For each entry below, copy the text exactly and leave out any picture.

Data extracted from a collection:
•••••
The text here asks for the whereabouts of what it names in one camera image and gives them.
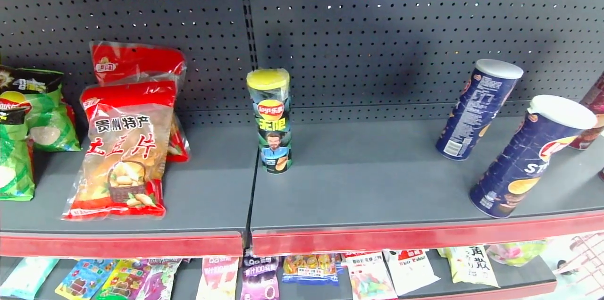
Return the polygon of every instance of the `cartoon man illustration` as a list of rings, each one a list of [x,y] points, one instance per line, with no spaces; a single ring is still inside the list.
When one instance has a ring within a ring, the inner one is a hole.
[[[268,148],[262,148],[263,160],[276,160],[287,156],[289,149],[287,147],[281,147],[281,134],[276,132],[270,132],[266,134],[266,141],[268,142]]]

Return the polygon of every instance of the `yellow lid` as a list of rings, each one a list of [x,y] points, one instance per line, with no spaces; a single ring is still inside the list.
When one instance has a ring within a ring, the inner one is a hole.
[[[258,69],[248,74],[248,86],[256,90],[272,90],[289,85],[289,72],[284,68]]]

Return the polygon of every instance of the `basket of potatoes illustration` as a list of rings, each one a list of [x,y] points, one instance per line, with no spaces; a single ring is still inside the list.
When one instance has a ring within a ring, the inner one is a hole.
[[[114,202],[127,203],[129,206],[130,203],[136,203],[136,205],[150,203],[149,205],[153,205],[150,200],[145,202],[148,196],[145,195],[144,178],[145,167],[142,163],[136,161],[115,163],[107,177],[111,199]]]

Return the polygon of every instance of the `potato chip can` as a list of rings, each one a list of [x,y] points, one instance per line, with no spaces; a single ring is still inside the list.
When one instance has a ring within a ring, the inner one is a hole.
[[[586,150],[604,132],[604,74],[598,78],[580,103],[595,113],[598,118],[598,122],[593,128],[585,130],[570,143],[572,148]]]
[[[248,74],[262,165],[270,174],[284,173],[292,165],[289,125],[289,72],[283,68],[258,69]]]
[[[545,173],[552,155],[594,124],[594,113],[573,100],[535,96],[510,143],[470,190],[470,200],[488,216],[510,216]]]
[[[438,152],[451,160],[468,158],[523,73],[511,63],[496,59],[477,60],[474,72],[436,142]]]

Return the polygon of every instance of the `white plastic lid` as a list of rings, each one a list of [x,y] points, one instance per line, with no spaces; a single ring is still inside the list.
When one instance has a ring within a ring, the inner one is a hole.
[[[540,94],[530,101],[529,113],[539,113],[556,123],[587,130],[597,123],[597,117],[579,103],[560,96]]]
[[[475,66],[485,74],[503,79],[518,79],[524,74],[518,66],[497,59],[479,59]]]

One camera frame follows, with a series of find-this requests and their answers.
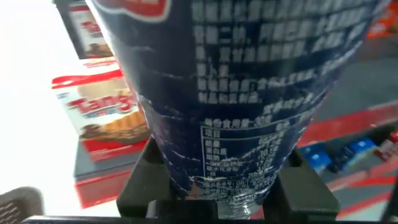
•••••
| SOLUTION FOR THIS PROBLEM |
The text here asks for the whereabouts of what it names in one camera image and gives them.
Return the polygon of every instance of the `cartoon man illustration` as a list of rings, each one a list of [x,y] points, one instance per line, with no spaces; a single ring is still inside the list.
When one instance has a ring within a ring, the inner one is a hole.
[[[268,148],[262,148],[263,160],[276,160],[287,156],[289,149],[287,147],[281,147],[281,134],[276,132],[270,132],[266,134],[266,141],[268,142]]]

Return the polygon of every instance of the `yellow lid` as a list of rings, each one a list of [x,y] points, one instance per line, with no spaces; a single ring is still inside the list.
When one instance has a ring within a ring, the inner one is a hole.
[[[258,69],[248,74],[248,86],[256,90],[272,90],[289,85],[289,72],[284,68]]]

Return the polygon of every instance of the `basket of potatoes illustration` as a list of rings, each one a list of [x,y] points, one instance per line, with no spaces; a single ring is still inside the list.
When one instance has a ring within a ring, the inner one is a hole.
[[[114,202],[127,203],[129,206],[130,203],[136,203],[136,205],[150,203],[149,205],[153,205],[150,200],[145,202],[148,196],[145,195],[144,178],[145,167],[142,163],[136,161],[115,163],[107,177],[111,199]]]

Return the polygon of every instance of the `potato chip can` as a list of rings, each one a list of [x,y] points, one instance per line, with no spaces; a single ring is still inside the list.
When one instance has a ring within a ring, the inner one is a hole.
[[[586,150],[604,132],[604,74],[598,78],[580,103],[595,113],[598,118],[598,122],[593,128],[585,130],[570,143],[572,148]]]
[[[248,74],[262,165],[270,174],[284,173],[292,165],[289,125],[289,72],[283,68],[258,69]]]
[[[545,173],[552,155],[594,124],[594,113],[573,100],[535,96],[510,143],[470,190],[470,200],[488,216],[510,216]]]
[[[438,152],[451,160],[468,158],[523,73],[511,63],[496,59],[477,60],[474,72],[436,142]]]

Return the polygon of every instance of the `white plastic lid` as a list of rings, each one a list of [x,y] points, one instance per line, with no spaces; a single ring is still inside the list.
When one instance has a ring within a ring, the inner one is a hole.
[[[540,94],[530,101],[529,113],[539,113],[556,123],[587,130],[597,123],[597,117],[579,103],[560,96]]]
[[[475,66],[485,74],[503,79],[518,79],[524,74],[518,66],[497,59],[479,59]]]

One camera frame follows, with a series of find-this requests and their answers.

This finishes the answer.